§ Extracted entries
-- Opening Marker --
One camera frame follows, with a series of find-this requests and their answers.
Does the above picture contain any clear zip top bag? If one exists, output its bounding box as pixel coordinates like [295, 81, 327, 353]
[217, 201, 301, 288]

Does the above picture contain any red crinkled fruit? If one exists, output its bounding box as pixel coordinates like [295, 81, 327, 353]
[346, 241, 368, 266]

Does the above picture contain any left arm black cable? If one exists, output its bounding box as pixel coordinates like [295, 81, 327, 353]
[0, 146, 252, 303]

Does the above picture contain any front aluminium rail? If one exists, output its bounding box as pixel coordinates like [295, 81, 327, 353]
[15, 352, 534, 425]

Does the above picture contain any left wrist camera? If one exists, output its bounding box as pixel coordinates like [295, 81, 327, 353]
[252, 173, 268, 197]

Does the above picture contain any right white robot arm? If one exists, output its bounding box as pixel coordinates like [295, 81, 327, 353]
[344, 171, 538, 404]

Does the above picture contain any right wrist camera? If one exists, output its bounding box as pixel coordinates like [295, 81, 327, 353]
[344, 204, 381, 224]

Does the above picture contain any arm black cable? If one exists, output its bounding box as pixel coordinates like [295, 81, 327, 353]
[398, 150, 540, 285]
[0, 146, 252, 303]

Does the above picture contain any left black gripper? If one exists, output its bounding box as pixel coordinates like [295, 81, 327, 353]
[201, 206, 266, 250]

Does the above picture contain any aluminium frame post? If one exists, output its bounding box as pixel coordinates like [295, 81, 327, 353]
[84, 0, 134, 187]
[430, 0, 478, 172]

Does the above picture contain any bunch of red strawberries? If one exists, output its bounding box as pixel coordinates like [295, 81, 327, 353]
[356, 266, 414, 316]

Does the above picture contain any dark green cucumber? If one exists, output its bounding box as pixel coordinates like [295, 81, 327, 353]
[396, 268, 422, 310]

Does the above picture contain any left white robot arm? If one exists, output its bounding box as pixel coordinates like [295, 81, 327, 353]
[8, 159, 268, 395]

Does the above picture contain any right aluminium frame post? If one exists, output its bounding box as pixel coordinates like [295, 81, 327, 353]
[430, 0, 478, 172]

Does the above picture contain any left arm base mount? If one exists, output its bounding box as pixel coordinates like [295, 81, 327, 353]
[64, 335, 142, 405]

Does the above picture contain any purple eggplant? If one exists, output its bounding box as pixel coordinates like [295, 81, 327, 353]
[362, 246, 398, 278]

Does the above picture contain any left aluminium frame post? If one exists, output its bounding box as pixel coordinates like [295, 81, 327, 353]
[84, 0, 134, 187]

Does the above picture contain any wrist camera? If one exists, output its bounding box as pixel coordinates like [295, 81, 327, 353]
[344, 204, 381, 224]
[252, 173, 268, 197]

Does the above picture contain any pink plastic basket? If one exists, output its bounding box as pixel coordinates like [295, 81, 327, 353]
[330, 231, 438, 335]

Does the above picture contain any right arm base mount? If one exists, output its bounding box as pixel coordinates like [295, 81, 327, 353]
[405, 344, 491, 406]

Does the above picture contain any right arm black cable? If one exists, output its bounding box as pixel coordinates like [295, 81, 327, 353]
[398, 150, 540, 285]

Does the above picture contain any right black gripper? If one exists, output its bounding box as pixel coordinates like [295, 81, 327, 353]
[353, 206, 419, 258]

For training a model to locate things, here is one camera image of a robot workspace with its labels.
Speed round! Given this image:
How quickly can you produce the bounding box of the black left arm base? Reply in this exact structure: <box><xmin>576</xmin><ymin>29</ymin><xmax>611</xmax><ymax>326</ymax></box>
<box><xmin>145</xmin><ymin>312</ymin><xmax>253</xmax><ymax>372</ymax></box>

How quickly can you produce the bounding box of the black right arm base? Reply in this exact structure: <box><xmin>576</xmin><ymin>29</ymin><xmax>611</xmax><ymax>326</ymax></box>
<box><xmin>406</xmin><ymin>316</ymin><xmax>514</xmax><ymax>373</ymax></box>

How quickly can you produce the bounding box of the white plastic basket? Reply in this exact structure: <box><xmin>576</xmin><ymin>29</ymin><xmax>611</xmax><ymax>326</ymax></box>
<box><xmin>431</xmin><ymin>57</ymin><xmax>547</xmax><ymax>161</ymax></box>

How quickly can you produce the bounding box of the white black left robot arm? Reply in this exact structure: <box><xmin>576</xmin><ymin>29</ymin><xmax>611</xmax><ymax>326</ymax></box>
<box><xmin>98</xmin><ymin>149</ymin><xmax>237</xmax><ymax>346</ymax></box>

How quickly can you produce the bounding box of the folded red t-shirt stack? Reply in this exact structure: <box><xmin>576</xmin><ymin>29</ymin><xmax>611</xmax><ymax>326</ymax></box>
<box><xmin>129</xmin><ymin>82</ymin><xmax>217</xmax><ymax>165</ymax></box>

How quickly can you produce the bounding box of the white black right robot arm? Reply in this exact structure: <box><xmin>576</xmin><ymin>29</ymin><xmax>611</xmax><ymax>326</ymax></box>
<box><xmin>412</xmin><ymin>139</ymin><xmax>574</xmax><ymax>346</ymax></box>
-- Closing Marker --
§ What is expected
The answer is each line in which the word "image" occurs, copied from the material above.

§ Solution for this exercise
For training a model to locate things, here is one camera image of a robot workspace with its labels.
Speed round! Given this image:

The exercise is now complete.